I'm sorry to hear about your experiences and glad to hear you are on the way to getting help for the OCD. Yes, after receiving new diagnoses, whether physical or mental, I usually go through plenty of anxiety about what this means for my life as I know it and extensive worry about how this will change my personality.
After the initial anxiety dies down (there's no timetable for this--it just fades over time as my mind and body get over the shock of change), I realize I'm still the same in fundamental ways.
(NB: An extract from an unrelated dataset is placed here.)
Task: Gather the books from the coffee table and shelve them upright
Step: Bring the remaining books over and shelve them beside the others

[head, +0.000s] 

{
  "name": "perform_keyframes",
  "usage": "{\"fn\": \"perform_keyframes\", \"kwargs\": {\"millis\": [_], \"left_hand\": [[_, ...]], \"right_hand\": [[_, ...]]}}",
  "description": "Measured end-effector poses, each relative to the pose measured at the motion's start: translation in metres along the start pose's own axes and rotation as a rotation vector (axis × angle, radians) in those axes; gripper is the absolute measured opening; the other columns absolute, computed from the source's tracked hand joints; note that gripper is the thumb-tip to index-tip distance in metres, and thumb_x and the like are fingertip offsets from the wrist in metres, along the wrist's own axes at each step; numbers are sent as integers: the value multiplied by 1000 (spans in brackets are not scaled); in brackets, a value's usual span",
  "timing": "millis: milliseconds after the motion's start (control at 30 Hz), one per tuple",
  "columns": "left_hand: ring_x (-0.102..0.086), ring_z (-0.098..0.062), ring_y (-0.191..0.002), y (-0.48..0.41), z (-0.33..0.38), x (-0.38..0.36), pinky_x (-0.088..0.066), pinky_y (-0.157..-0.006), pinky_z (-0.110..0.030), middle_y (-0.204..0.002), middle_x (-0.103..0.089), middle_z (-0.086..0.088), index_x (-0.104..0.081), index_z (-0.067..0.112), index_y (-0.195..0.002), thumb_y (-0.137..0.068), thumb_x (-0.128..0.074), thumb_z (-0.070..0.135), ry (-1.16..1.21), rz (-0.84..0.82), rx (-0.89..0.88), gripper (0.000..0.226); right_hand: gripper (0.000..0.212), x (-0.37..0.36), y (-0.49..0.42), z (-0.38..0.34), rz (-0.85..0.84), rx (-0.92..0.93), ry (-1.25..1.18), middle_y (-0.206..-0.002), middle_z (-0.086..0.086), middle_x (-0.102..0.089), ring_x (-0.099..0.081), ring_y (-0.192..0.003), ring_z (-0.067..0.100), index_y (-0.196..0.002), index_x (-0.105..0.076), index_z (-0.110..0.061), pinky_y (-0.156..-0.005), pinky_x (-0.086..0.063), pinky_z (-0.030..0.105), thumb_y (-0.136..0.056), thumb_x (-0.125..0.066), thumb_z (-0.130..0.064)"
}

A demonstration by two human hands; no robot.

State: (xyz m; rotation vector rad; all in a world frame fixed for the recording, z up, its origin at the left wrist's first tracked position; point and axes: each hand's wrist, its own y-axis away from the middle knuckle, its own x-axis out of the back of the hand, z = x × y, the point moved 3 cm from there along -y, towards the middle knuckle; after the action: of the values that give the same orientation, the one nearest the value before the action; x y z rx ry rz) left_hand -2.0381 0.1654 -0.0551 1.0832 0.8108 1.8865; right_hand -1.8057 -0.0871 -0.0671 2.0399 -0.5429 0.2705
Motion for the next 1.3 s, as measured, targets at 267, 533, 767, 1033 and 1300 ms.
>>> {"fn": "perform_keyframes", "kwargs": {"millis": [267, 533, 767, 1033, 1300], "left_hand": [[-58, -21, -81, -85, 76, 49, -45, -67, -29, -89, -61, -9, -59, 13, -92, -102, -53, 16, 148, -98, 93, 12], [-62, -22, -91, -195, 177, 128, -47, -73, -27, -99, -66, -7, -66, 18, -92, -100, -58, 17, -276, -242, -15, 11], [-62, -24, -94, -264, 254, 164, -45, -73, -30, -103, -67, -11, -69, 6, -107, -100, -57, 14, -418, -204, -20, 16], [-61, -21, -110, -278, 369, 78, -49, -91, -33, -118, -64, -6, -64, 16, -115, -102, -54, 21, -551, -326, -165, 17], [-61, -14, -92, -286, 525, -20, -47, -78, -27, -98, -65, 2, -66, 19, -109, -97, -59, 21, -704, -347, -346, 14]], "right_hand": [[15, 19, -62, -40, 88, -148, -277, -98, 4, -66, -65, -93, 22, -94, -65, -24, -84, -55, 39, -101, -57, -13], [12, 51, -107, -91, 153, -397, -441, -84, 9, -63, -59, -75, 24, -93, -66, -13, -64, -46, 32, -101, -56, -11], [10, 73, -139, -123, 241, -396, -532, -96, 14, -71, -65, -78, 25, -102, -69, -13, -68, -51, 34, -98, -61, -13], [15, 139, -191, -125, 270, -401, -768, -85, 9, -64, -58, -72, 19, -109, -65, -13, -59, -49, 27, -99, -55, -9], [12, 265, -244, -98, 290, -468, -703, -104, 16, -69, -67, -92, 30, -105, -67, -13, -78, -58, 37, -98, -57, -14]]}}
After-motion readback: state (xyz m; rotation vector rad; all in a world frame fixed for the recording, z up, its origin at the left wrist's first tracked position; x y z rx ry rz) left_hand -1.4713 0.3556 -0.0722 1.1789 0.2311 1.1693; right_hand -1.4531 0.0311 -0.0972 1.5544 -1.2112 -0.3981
It may seem as though medication and therapy will change your personality permanently, but the essential "you" will still be there. Externally you may become more comfortable out in the world, and that will be good! Internally, you won't lose your "self." If anything, your "self" will feel more comfortable with itself.
There's so much fear that lies behind OCD stuff. Dealing with that fear will help you enjoy your "self" more. It's very hard to believe at the beginning of learning to handle OCD, but you are going to learn helpful things and it will be an incremental process. It's worth it to move towards helping your mind. It's scary, but it's always worth it. And you are young too, which is great. You will move along with therapy and medication, and your life will be the better for it.
Take it day by day, hour by hour, minute by minute. Rest when you need to rest. Your mind has been through a lot, but it is resilient. Make sure to get plenty of sleep to recharge your brain and body as it heals.
You are a very strong person lerasofia. That must have been a very traumatic experience. Show yourself some compassion because you truly deserve it. All of us on here have some form of ocd and will always be here to support you. Take care.
lerasofa Everyone Has OCD or Intrusive Thoughts only when things become Excess then they interfere with a Persons Life This what a Doctor who lived in house when 19 Told me That Why Moderation is the Key!